METRONOMIQUE1
Vous l’avez tous vue.
Elle est assise sur la banquette rayée multicolore que j’aime malgré moi à cause d’une ancienne réminiscence liée à un atelier de laine péruvienne, en maternelle.
Elle, elle a la main à peine posée sur le pantalon beige, dissimulant la cuisse gauche de son ami.
Elle a un visage…
Vous l’avez tous vue.
Elle a un visage, ce n’est pas seulement qu’il est jeune. Ce n’est pas seulement parce qu’il est jeune qu’il a cette fraîcheur céleste.
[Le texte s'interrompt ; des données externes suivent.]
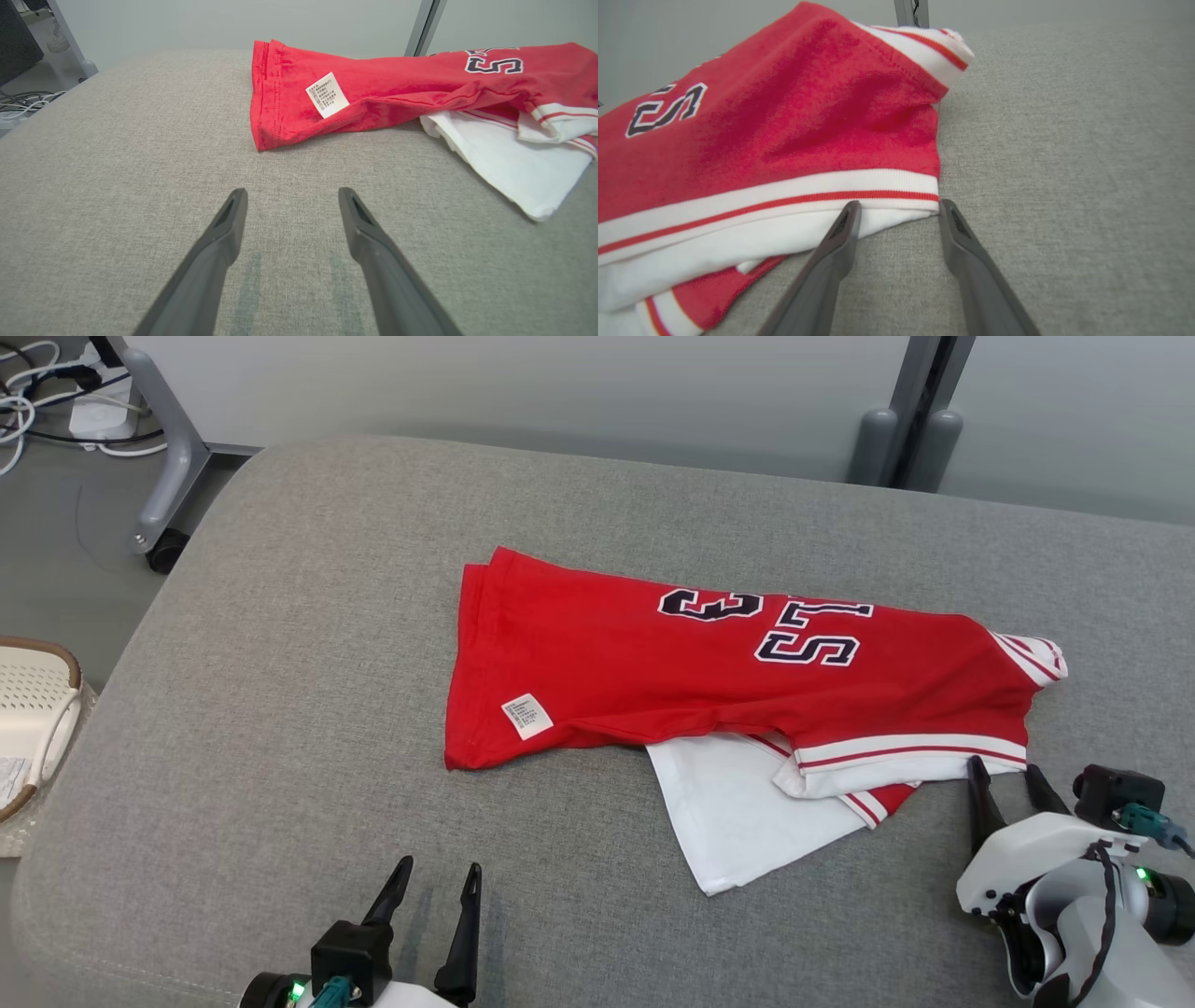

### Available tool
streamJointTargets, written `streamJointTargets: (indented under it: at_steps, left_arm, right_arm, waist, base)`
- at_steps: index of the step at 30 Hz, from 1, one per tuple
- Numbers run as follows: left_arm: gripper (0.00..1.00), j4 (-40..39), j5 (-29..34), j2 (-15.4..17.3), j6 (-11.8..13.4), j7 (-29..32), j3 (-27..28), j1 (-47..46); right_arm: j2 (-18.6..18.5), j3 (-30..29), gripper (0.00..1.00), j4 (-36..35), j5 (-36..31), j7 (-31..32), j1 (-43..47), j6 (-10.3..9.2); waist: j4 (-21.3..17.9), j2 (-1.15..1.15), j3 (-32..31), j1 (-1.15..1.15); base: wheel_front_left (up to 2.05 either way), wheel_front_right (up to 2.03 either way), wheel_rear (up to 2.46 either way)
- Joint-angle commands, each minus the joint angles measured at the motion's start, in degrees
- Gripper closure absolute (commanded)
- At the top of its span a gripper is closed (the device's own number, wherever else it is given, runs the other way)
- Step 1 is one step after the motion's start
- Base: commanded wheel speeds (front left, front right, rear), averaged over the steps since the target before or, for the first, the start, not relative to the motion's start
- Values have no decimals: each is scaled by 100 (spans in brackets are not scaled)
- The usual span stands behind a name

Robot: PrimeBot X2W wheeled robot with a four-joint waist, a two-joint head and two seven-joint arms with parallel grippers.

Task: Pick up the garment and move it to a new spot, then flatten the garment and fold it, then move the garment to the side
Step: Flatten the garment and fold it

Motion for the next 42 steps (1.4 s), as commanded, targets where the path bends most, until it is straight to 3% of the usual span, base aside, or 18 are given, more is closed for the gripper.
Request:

Et ce n’est pas car il évoque le blond et le rose cinglé par un vent lapon, le lait frais et les wasas suédois, de ces pays nordiques où l’on rêve à des ciels bleus layette, que ce visage est céleste, non.
D’ailleurs bien que blond, le teint vif et les joues pleines comme des pivoines, les pommettes saillantes presque slaves, les lèvres naturellement veloutées sans maquillage, dans ce visage en fait, les yeux sont noisettes, mais des noisettes ciselées sous un angle qui les rapproche symboliquement de l’azur.
Elle ne sait même pas qu’elle l’aime, ce garçon évident, à côté ; ils ne se parlent pas d’ailleurs, n’ont pas besoin, ils ont vingt ans tout juste passés et il semblent sortir du même bain amniotique. Mais
Elle,
Vous l’avez tous vue.
Alors, ce n’est pas qu’il est pur son visage parce qu’il est jeune, parce qu’il est blond.
C’est par ces yeux noisettes qui semblent réellement d’une si belle transparence que le monde dans leur reflet est intact, vierge, immense et bienveillant, comme eux.
Ce ne sont pas non plus des yeux d’enfant, ce serait trop facile. Et même les enfants, surtout les enfants du métro, parfois, ont souffert, et leur visage même très blanc, n’est pas sans ombre.
Elle, elle vient d’un monde, c’est clair, qui n’a pas souffert, qui n’a pas de véritable problème, qui n’a connu ni le tragique, ni l’effroi, ni l’amertume qui laisse aux coin des lèvres les rides des amours perdues, gâchées, fausses, manipulées, salies, violées, lacérées, tuées,
Évaporées.
Son être, à Elle, croit encore, sans se forcer, avec espoir, bon, simple, évident, en la vie.
Et c’est si rare, cette vérité de la foi, cette immense beauté dans la bonté, que c’est pourquoi, cette madone millenial de 20 ans, tout le monde, ce jour là, l’a vue :
Elle, c’était ce soleil d’automne, au bout du tunnel, à la sortie du métro.